¿Cuánto menos sabríamos de historia –en un nivel superficial, al menos- de no ser por el cine? Pocos días atrás me quedé prendado de una peli de Michael Apted que emitía la TV: Amazing Grace (2006) recrea la vida de un señor llamado William Wilberforce de quien al menos yo nunca había oído hablar. Dejé de hacer zapping impresionado por el cast: Albert Finney, Rufus Sewell, Michael Gambon, Ciaran Hinds, Toby Jones, Romola Garai… El protagonista no me atraía demasiado (Ioan Gruffudd, a quien la mayoría conocemos por la flojísima King Arthur y su rol de científico elástico en las pelis de Los Cuatro Fantásticos), pero el resto de los actores sugería que debía haber allí algo que valía la pena.
Y lo había, aunque más no sea para aprender algo sobre Wilberforce, este inglés que (como se imaginarán, apenas terminó el film corrí a Wikipedia) hizo campaña en la Cámara de los Comunes para que se aboliese el tráfico de esclavos y tardó veintiséis años (sí, leyeron bien: veintiséis… ¡a eso le llamo yo perseverancia!) en conseguir que aprobaran su proyecto.
Amazing Grace no es nada del otro mundo, pero consiguió emocionarme. Sin embargo mientras la miraba se me cruzaron un par de ideas, que comparto ahora con ustedes en la esperanza de recibir ecos que potencien mi pensamiento. La primera: cuánto más tranquilizador es ser espectador de un relato que detalla una campaña épica, sí, pero distante, que por añadidura versa sobre un tema que hoy ya nadie se atrevería a discutir. (¿Quién levantaría la mano en estos tiempos en defensa de la esclavitud?) Imagino que una película actual con el mismo tono de Amazing Grace pero dedicada a, por ejemplo, Evo Morales, generaría resistencias que la de Apted no encontró, a pesar de que no costaría nada encontrar paralelos entre la gesta de Wilberforce y la del actual presidente de Bolivia.
Y segundo: el hecho de que la noción de esclavitud nos resulte repugnante no niega el hecho de que sigue gozando de buena salud en nuestras sociedades –por supuesto, adaptada a las formalidades y la corrección política que define el relato de la época.

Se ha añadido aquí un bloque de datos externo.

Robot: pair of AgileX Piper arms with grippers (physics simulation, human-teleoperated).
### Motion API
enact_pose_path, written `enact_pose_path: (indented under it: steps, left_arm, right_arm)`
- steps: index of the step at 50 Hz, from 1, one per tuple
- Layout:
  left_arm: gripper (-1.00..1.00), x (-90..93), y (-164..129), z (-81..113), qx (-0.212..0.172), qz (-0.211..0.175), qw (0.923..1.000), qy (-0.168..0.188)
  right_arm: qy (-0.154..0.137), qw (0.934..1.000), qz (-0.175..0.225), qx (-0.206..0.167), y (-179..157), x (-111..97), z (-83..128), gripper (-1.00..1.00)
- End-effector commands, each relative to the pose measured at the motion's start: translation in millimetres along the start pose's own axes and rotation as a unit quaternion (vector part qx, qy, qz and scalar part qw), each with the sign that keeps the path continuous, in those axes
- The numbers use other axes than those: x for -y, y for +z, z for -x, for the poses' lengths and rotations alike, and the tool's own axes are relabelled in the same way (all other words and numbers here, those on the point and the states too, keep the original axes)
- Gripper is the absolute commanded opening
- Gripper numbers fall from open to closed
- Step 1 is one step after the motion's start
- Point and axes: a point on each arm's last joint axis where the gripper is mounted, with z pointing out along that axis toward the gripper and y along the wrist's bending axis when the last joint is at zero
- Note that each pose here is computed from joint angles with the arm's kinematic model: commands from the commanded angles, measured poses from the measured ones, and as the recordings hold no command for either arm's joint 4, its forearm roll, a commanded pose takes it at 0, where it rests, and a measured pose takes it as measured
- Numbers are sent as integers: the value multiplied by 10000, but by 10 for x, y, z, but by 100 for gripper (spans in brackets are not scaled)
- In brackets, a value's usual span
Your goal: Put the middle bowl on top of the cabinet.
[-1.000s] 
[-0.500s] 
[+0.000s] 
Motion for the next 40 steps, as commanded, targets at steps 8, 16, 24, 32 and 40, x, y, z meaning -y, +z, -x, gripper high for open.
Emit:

Quiero decir: para los ingleses del siglo XIX que habían tenido la suerte de nacer en buena cuna y recibir educación acorde, convivir con esclavos era algo natural, uno de esos signos quizá algo lamentables de su tiempo que, sin embargo, parecían tan fuertemente establecidos como imposibles de ser modificados. (Desde el reparo de su decorado de época, Amazing Grace no temía llamar al tema por su nombre: ¿cómo abolir la esclavitud, cuando todo el comercio del Imperio Británico parecía depender de su existencia?) Sin ánimo de negar los avances en el terreno institucional y legal que nos separan del tiempo de Wilberforce, no puedo dejar de preguntarme si hoy no toleramos con la misma naturalidad la existencia de los homeless y de los que piden monedas en la calle, pero ante todo de los millones de trabajadores que en el mundo entero trabajan sin protección alguna, durante horarios inhumanos y a cambio de salarios que no los elevan por encima del nivel de supervivencia; y si nuestra complacencia, en suma, no responde a la misma convicción de que sin todos esos (casi) esclavos nuestro mundo cotidiano, películas incluidas, no sería para nosotros tan pero tan confortable como ahora lo es.